How the facts move the drivers. Factrail links Germany's and Japan's reforms to the ageing driver as neutralising actions: they are deliberate attempts to offset labour shortages with imported workers, not to increase migration for its own sake. Hungary's fence and the UK's Rwanda scheme are linked to the restrictiveness driver as strengthening actions. The EU's New Pact on Migration and Asylum, adopted in May 2024, sits on the restrictive side in the model — faster, tighter border screening — while also embedding a solidarity mechanism, so the net coding is restrictive but mixed.
How the drivers move the indicator. The two drivers push the migrant stock in opposite directions. The Factrail graph links ageing-driven labour demand to a rising migrant stock with a roughly one-year lag, as shortages translate into labour-immigration reforms. It links restrictiveness to a downward pressure on migrant-stock growth, dampening irregular and asylum flows. Neither force fully cancels the other; the observed outcome is continued growth, shaped at the margin by policy.
Relative to the normal line. The indicator uses a dynamic-norm anchored to the 1990 baseline of about 153.6 million, because there is no single 'correct' level of migration. The 2024 reading sits roughly double that anchor, confirming a structural rise rather than a deviation to be corrected.

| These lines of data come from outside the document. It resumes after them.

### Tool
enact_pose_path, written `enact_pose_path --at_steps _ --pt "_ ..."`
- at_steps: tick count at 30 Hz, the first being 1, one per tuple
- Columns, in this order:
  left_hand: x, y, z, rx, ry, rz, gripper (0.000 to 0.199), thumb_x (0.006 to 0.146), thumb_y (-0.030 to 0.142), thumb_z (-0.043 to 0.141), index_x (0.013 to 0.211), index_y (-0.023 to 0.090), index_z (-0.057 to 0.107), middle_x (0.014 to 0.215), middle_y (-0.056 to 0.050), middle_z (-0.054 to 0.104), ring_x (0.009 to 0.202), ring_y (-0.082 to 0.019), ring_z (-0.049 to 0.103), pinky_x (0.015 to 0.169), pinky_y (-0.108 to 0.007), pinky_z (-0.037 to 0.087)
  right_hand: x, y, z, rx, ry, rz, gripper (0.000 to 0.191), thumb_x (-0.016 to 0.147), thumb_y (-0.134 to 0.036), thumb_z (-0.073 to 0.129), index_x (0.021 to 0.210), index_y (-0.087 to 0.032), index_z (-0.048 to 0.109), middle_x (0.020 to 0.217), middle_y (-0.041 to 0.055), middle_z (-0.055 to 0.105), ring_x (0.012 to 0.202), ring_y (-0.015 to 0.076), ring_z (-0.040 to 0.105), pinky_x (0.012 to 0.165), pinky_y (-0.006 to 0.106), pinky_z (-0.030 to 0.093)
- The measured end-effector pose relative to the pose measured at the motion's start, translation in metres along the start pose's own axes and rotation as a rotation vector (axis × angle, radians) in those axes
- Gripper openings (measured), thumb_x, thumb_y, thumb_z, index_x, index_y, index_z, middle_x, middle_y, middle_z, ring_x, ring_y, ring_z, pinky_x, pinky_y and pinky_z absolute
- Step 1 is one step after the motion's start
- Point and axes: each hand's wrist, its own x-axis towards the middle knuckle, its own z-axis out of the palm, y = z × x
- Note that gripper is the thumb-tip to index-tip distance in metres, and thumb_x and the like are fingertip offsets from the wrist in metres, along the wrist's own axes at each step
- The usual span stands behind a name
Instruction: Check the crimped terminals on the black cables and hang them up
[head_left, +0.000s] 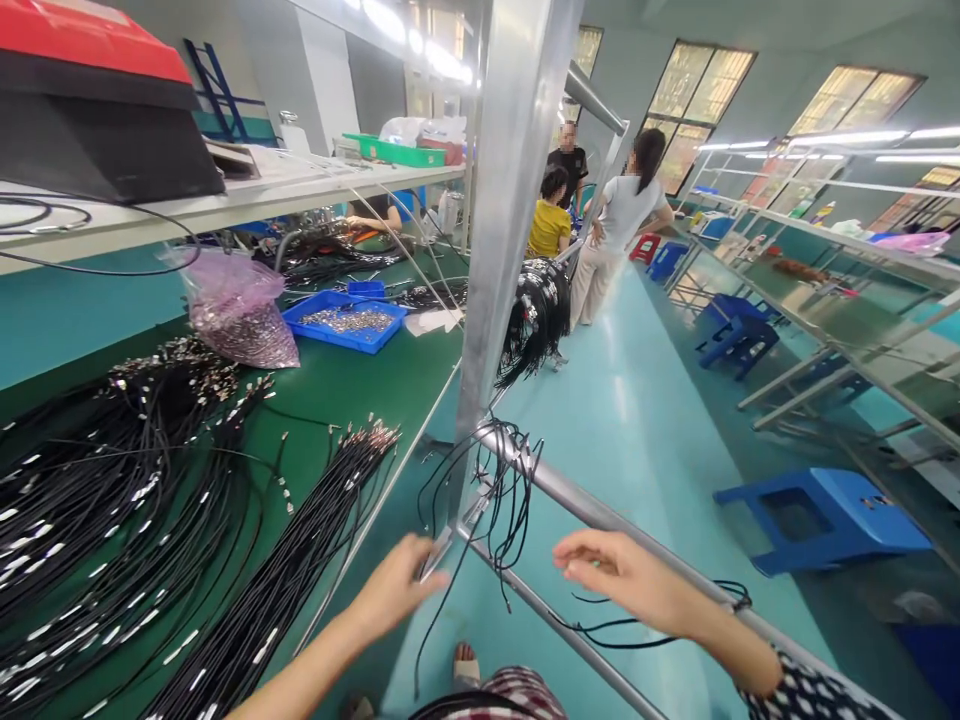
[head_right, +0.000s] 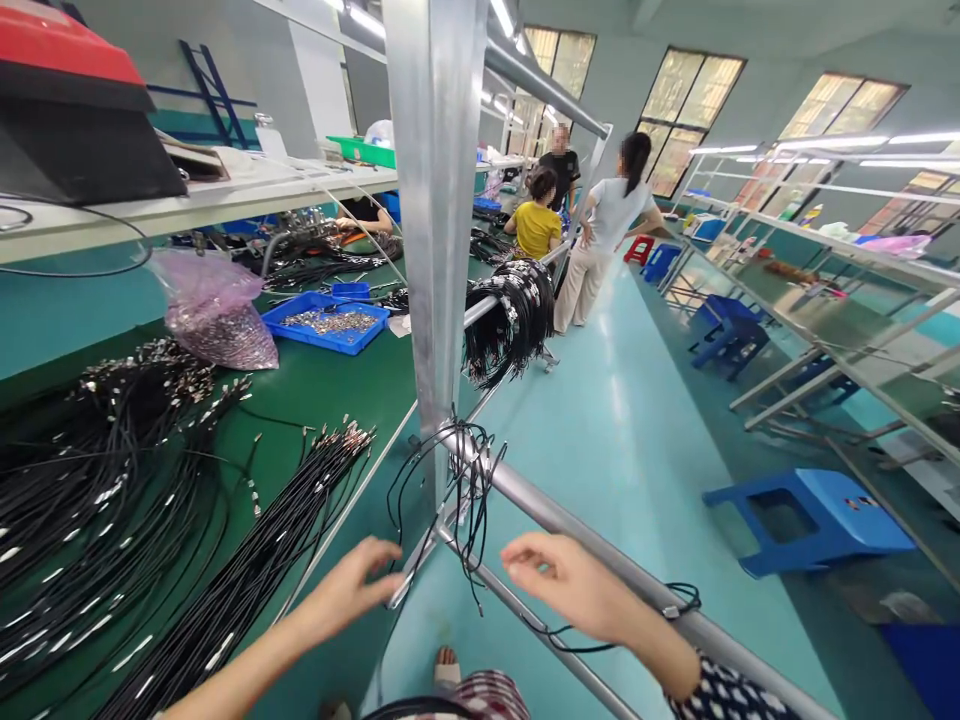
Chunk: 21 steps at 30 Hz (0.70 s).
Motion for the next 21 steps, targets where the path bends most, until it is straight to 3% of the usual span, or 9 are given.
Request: enact_pose_path --at_steps 3,4,6,10,14,17,19,21 --pt "0.040 0.025 -0.029 -0.101 0.211 0.056 0.058 0.086 0.058 0.046 0.126 0.016 0.047 0.130 -0.016 0.047 0.125 -0.032 0.042 0.107 -0.048 0.029 0.011 0.022 0.020 0.043 0.138 0.003 0.044 0.085 -0.055 0.061 0.113 -0.021 0.067 0.120 0.0118 0.064 0.113 0.0290 0.057 0.093 0.043 0.048" --pt "0.053 0.034 -0.033 -0.145 0.231 0.076 0.059 0.088 0.058 0.044 0.130 0.016 0.042 0.137 -0.017 0.042 0.130 -0.032 0.037 0.110 -0.049 0.025 0.022 0.025 0.024 0.074 0.166 -0.007 0.050 0.086 -0.059 0.058 0.116 -0.020 0.065 0.123 0.0128 0.062 0.115 0.0295 0.056 0.094 0.045 0.047" --pt "0.073 0.048 -0.029 -0.237 0.162 0.127 0.061 0.085 0.055 0.055 0.131 0.016 0.043 0.139 -0.017 0.042 0.132 -0.032 0.037 0.111 -0.049 0.026 0.049 0.025 0.034 0.116 0.171 -0.039 0.058 0.089 -0.065 0.046 0.119 -0.018 0.061 0.126 0.0133 0.060 0.119 0.0285 0.053 0.097 0.046 0.045" --pt "0.079 0.069 0.019 -0.406 -0.081 0.206 0.052 0.076 0.037 0.075 0.118 0.013 0.057 0.119 -0.014 0.061 0.112 -0.029 0.057 0.099 -0.050 0.043 0.087 0.006 0.057 0.103 0.158 -0.130 0.060 0.093 -0.067 0.031 0.105 -0.018 0.064 0.113 0.0103 0.063 0.115 0.0252 0.053 0.102 0.042 0.039" --pt "0.065 0.085 0.063 -0.539 -0.075 0.214 0.030 0.087 0.037 0.064 0.104 0.013 0.061 0.103 -0.007 0.065 0.091 -0.021 0.063 0.083 -0.040 0.052 0.085 -0.015 0.067 -0.009 0.181 -0.174 0.043 0.083 -0.062 0.060 0.081 -0.019 0.063 0.097 0.0109 0.063 0.112 0.0333 0.049 0.104 0.052 0.030" --pt "0.057 0.098 0.066 -0.614 -0.028 0.159 0.032 0.091 0.045 0.056 0.085 0.014 0.060 0.071 0.002 0.058 0.057 -0.012 0.055 0.055 -0.026 0.048 0.065 -0.022 0.062 -0.052 0.196 -0.209 0.035 0.082 -0.052 0.066 0.097 -0.020 0.065 0.116 0.0115 0.060 0.121 0.0337 0.043 0.106 0.052 0.026" --pt "0.051 0.107 0.053 -0.658 -0.024 0.111 0.040 0.091 0.051 0.052 0.072 0.016 0.053 0.051 0.008 0.040 0.039 -0.007 0.036 0.041 -0.021 0.033 0.048 -0.019 0.053 -0.047 0.191 -0.221 0.035 0.090 -0.046 0.057 0.115 -0.022 0.061 0.128 0.0101 0.056 0.119 0.0285 0.048 0.103 0.045 0.035" --pt "0.042 0.117 0.035 -0.694 -0.038 0.076 0.045 0.088 0.056 0.052 0.063 0.019 0.044 0.043 0.011 0.026 0.034 -0.006 0.024 0.037 -0.020 0.020 0.028 -0.010 0.039 -0.035 0.190 -0.205 0.033 0.095 -0.042 0.049 0.119 -0.023 0.059 0.126 0.0083 0.058 0.111 0.0243 0.055 0.095 0.039 0.043"
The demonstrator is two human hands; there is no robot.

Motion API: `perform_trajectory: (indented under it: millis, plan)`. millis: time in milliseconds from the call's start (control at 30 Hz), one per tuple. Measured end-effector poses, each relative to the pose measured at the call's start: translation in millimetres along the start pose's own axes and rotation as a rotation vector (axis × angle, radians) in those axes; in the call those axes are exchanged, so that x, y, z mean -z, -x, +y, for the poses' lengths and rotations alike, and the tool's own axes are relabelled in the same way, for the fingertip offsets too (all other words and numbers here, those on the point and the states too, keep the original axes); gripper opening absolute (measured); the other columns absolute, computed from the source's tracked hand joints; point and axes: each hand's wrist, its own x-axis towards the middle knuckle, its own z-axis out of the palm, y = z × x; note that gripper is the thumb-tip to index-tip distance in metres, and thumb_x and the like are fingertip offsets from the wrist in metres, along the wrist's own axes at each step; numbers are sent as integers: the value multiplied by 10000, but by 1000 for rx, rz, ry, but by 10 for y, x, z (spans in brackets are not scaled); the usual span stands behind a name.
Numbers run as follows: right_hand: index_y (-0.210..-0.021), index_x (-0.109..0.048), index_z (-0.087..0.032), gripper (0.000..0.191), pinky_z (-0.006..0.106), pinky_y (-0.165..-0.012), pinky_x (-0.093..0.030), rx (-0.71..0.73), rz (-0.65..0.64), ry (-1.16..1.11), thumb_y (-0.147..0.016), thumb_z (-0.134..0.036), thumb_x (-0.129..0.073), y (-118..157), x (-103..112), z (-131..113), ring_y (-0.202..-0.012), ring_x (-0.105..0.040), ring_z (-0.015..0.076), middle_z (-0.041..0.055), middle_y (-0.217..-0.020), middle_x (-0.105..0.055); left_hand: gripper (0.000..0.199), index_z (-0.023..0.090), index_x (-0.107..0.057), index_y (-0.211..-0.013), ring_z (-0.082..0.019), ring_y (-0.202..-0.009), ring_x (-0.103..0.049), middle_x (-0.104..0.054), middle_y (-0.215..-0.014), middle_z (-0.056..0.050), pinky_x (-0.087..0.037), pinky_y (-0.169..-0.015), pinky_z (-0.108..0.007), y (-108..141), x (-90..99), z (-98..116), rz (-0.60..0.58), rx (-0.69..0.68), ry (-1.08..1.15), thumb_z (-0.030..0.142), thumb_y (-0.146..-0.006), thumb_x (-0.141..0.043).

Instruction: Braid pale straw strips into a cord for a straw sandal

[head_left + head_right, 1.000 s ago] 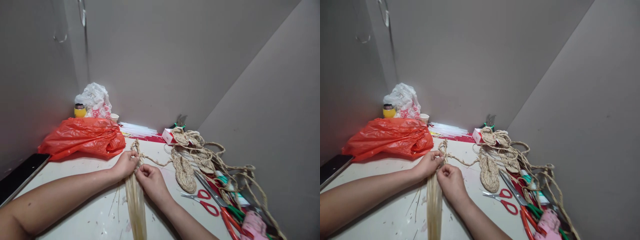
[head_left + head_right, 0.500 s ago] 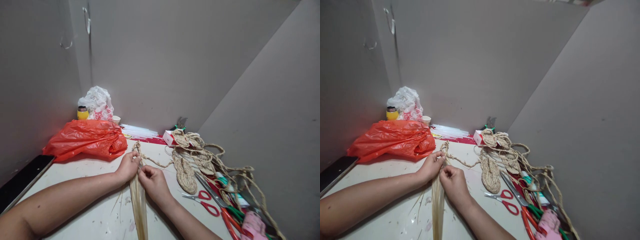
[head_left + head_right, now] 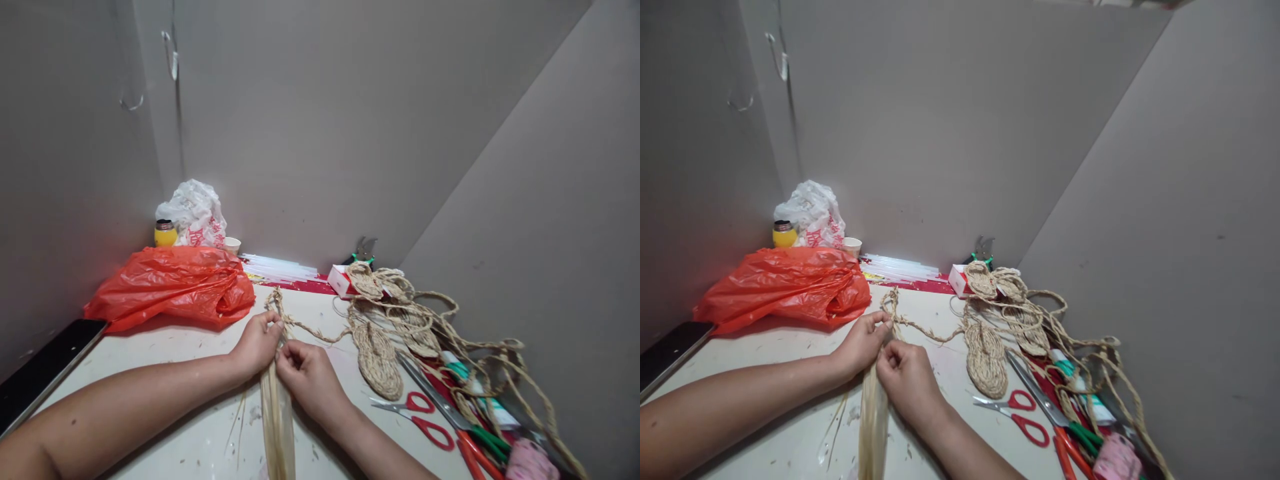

Verified vs. uncertain. The four policy facts are well sourced from official and institutional records. The Hungary fact is flagged needs_review and the UK Rwanda fact disputed, reflecting their contested framing and, in the UK case, the scheme's legal defeat at the Supreme Court and subsequent reversal. The causal weighting between ageing and restrictiveness is an interpretive Factrail modelling choice, not a measured quantity.
Alternative explanations. Migrant-stock growth also reflects conflict-driven displacement, wage gaps, family reunification and climate pressure — channels outside this dossier. Restrictive measures may redirect rather than reduce flows. Skilled-migration reforms may underperform their targets, as debate around Japan's intake suggests.
What may happen next. If ageing continues to outpace restriction, the Factrail model expects the migrant stock to keep rising, with skills-based openness widening even as asylum deterrence persists. Sources supporting this analysis include the World Bank migrant-stock series (UN DESA), the Council of the EU Pact adoption release, Germany's Make-it-in-Germany portal, and Japan's Immigration Services Agency.
The global international migrant stock rose from about 153.6 million in 1990 to roughly 303.4 million in 2024.
Germany's reformed Skilled Immigration Act and Japan's Specified Skilled Worker visa are labour-immigration responses intended to offset ageing-driven shortages.
Hungary's 2015 border fence and the UK's 2024 Rwanda legislation strengthened a broader trend of migration-policy restrictiveness.
The ageing and restrictiveness drivers push the migrant-stock indicator in opposite directions, with the observed outcome being continued net growth.
The EU adopted the New Pact on Migration and Asylum on 14 May 2024, with most provisions applying from mid-2026.